Figure 3 shows the results of the analyses of combining IC-based information-loss measures with different graph-based statistical schemes. In Panel A (top two plots), we combined the use of IC as information loss with the length of Steiner trees derived from a GOGeneGraph graph as statistic. The figure shows that this combination cannot separate KEGG pathway gene sets from the matched random and simulated random gene sets. Thus, the discriminative power of the model is poor, as shown in the ROC curve. In contrast, the combination of the use of IC as the information loss metric and the length of Steiner trees derived from an augmented GOGeneGraph as statistic exhibited significant differences in the distribution of the data points from the KEGG gene sets and random gene sets. Thus, the corresponding model revealed a much higher discriminative power.
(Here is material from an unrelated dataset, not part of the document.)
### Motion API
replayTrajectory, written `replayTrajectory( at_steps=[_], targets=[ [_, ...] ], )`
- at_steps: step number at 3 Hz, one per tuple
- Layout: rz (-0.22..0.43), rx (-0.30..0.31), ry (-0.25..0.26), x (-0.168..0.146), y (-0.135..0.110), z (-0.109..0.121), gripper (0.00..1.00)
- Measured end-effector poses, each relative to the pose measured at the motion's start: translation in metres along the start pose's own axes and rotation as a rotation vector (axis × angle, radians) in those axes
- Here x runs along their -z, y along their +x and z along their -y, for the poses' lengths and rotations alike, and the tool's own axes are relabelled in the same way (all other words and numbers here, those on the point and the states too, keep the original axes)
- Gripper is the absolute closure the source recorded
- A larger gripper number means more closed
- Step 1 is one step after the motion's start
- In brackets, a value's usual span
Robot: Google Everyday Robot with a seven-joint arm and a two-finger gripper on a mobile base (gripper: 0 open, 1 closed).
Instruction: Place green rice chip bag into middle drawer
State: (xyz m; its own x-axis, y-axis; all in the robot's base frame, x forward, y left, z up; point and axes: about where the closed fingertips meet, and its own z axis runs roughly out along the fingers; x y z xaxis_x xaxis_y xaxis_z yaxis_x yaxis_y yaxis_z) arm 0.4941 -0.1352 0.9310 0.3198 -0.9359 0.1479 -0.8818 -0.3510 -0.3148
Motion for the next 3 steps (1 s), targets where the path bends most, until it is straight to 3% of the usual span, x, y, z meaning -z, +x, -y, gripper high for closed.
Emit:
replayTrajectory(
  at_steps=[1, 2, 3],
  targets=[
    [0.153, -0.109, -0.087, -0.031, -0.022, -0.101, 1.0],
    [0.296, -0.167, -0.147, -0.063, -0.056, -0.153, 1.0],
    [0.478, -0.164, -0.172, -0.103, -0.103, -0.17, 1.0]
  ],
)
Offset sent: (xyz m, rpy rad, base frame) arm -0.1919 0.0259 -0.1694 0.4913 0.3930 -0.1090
The results of ROC analysis of all pairwise combinations of information loss metrics and graph-based statistics schemes are shown in Table 1; they indicate that the combination of IC and Steiner tree from an augmented GO graph performs the best.

Figure 3
figure 3

Example of distributions of graph-based statistics and the discriminative power of coherence models. A. In the scatter plot (top left), statistics derived from KEGG gene sets (red), the matching random gene sets (blue), and simulated random gene sets during model-building (green) were plotted. Top right is the corresponding ROC curve. B. Scatter plot of the graph-based statistics and ROC curve of the model using IC as information loss and Steiner tree length derived from augmented GO graph.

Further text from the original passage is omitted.